### Aim of the exercise:
Will you return, word for word, only the lines from the top of the data below down to and including the one with "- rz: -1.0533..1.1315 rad"?

### Material supplied:
++++
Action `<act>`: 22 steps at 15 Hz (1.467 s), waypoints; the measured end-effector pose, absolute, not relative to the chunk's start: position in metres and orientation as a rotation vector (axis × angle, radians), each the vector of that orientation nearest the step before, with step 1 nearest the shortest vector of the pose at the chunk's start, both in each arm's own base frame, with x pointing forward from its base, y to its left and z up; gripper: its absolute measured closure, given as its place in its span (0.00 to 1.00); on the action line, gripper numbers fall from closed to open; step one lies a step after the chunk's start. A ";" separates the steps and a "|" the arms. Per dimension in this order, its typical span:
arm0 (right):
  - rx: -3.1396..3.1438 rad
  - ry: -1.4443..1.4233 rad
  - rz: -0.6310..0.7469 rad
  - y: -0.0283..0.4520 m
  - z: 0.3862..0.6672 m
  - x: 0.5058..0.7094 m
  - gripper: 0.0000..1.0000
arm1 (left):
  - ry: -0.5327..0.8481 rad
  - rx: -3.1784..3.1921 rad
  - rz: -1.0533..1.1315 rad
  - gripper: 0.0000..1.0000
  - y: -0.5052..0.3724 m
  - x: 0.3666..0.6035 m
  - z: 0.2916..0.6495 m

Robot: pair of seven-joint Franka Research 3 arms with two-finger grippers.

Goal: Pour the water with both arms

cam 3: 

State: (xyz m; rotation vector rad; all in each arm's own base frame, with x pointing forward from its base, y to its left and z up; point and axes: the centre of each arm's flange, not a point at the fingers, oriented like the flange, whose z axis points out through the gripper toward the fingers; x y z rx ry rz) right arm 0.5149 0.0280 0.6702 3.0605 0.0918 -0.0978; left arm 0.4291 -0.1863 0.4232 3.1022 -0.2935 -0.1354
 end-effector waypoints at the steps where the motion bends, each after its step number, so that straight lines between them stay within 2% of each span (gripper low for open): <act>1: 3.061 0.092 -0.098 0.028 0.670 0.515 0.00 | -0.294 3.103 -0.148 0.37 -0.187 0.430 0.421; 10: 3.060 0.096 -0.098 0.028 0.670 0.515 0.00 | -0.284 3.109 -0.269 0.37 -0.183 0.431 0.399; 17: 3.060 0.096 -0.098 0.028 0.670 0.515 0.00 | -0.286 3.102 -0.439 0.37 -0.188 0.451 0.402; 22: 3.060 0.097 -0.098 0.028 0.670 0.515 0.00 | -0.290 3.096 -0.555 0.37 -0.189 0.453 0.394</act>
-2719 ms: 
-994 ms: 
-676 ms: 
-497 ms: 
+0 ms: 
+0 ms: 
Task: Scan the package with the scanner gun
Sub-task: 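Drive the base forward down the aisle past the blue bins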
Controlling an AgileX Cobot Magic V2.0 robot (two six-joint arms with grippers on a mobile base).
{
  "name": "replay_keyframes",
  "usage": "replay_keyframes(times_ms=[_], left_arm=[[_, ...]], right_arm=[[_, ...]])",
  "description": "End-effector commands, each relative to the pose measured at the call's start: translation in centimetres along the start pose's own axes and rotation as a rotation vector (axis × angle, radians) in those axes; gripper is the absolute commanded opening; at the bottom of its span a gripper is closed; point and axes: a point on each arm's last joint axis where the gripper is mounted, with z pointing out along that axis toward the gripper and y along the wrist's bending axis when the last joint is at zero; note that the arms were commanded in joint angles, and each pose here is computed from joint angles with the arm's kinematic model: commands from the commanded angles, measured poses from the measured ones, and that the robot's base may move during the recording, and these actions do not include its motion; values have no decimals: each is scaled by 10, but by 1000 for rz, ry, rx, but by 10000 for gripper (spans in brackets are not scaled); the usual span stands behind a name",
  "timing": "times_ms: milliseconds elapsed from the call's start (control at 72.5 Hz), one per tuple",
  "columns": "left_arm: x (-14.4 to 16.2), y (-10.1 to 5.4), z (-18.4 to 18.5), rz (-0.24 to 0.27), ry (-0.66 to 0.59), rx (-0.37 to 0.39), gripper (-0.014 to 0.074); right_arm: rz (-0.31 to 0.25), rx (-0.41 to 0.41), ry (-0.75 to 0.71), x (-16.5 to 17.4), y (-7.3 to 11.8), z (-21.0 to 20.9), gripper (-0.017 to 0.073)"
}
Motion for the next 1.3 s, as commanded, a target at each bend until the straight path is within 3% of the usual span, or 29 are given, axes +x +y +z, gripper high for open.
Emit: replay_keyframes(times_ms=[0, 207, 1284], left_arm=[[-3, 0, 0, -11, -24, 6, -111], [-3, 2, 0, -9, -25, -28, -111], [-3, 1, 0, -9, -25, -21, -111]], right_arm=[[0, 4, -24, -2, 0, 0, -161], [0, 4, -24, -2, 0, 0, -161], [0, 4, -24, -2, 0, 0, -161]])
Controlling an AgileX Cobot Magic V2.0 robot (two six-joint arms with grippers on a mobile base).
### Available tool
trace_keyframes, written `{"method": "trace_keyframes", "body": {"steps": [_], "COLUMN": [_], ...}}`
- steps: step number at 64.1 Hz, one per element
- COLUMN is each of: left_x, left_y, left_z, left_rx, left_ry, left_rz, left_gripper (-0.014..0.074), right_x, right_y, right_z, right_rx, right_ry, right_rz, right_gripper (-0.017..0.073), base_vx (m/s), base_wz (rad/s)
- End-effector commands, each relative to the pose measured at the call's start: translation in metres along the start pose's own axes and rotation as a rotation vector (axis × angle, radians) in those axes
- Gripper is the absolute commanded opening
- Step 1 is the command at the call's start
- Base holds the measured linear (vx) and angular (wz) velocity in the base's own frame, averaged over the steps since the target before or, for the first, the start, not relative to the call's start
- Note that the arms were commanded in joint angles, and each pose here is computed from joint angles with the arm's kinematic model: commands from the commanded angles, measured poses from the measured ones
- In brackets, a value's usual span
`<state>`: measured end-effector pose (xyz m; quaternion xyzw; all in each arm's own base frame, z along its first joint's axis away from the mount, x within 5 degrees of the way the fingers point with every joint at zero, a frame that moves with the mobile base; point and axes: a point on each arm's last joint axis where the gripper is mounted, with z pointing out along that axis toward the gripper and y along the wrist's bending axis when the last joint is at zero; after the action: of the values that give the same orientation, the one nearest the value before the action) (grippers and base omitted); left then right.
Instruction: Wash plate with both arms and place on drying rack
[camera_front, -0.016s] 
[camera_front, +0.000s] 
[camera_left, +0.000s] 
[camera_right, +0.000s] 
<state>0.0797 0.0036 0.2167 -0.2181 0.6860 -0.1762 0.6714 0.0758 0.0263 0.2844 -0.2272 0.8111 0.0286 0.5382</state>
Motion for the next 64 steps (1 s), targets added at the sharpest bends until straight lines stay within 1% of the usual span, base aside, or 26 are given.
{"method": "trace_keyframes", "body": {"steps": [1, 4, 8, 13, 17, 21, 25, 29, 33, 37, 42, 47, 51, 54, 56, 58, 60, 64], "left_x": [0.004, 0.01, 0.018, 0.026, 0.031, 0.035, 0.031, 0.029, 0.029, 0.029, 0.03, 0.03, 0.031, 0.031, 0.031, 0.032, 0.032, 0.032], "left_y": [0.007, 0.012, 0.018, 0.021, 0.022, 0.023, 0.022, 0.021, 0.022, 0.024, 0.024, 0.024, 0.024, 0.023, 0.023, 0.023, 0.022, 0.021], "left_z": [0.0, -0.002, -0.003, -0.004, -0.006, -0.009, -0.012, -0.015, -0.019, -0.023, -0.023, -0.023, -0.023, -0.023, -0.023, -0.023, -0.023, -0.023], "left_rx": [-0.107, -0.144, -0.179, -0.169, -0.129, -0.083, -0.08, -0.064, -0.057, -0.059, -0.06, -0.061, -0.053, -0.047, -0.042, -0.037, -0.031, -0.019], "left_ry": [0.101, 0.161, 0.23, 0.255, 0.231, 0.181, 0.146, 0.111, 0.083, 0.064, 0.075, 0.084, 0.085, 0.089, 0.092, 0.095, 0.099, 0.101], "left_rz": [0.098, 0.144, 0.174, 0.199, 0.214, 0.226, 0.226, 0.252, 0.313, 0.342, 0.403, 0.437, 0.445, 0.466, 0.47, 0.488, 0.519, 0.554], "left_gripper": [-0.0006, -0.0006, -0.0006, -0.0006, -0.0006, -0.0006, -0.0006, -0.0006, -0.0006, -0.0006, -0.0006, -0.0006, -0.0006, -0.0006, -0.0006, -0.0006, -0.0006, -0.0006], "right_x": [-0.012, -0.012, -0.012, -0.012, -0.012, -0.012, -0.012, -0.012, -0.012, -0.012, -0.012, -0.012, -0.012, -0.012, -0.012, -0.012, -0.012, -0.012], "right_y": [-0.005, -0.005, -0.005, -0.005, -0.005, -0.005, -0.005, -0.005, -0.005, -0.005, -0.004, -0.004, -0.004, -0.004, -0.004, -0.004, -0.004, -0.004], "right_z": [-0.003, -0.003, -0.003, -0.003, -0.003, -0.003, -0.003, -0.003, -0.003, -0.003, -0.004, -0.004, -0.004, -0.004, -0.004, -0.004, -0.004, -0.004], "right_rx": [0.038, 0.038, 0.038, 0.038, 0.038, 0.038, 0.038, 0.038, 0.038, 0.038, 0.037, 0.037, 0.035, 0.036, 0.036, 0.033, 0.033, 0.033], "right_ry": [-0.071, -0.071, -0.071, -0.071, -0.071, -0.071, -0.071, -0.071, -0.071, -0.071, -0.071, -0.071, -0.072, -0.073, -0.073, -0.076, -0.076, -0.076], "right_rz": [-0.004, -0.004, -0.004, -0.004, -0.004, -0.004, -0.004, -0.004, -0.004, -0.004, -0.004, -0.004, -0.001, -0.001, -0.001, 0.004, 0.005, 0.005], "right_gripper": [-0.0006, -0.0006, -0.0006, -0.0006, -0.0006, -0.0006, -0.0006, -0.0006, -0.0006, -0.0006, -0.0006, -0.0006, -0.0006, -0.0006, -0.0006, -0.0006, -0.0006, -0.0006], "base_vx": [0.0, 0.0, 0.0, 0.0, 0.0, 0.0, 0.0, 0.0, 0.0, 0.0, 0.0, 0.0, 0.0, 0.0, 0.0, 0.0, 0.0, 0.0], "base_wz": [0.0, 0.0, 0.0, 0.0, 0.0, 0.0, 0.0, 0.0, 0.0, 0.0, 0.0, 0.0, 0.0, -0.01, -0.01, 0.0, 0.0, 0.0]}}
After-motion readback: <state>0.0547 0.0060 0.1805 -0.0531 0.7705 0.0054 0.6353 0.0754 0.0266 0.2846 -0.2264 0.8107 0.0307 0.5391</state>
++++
### Exercise output:
Action `<act>`: 22 steps at 15 Hz (1.467 s), waypoints; the measured end-effector pose, absolute, not relative to the chunk's start: position in metres and orientation as a rotation vector (axis × angle, radians), each the vector of that orientation nearest the step before, with step 1 nearest the shortest vector of the pose at the chunk's start, both in each arm's own base frame, with x pointing forward from its base, y to its left and z up; gripper: its absolute measured closure, given as its place in its span (0.00 to 1.00); on the action line, gripper numbers fall from closed to open; step one lies a step after the chunk's start. A ";" separates the steps and a "|" the arms. Per dimension in this order, its typical span:
arm0 (right):
  - rx: -3.1396..3.1438 rad
  - ry: -1.4443..1.4233 rad
  - rz: -0.6310..0.7469 rad
  - y: -0.0283..0.4520 m
  - z: 0.3862..0.6672 m
  - x: 0.5058..0.7094 m
  - gripper: 0.0000..1.0000
arm1 (left):
  - ry: -0.5327..0.8481 rad
  - rx: -3.1784..3.1921 rad
  - rz: -1.0533..1.1315 rad

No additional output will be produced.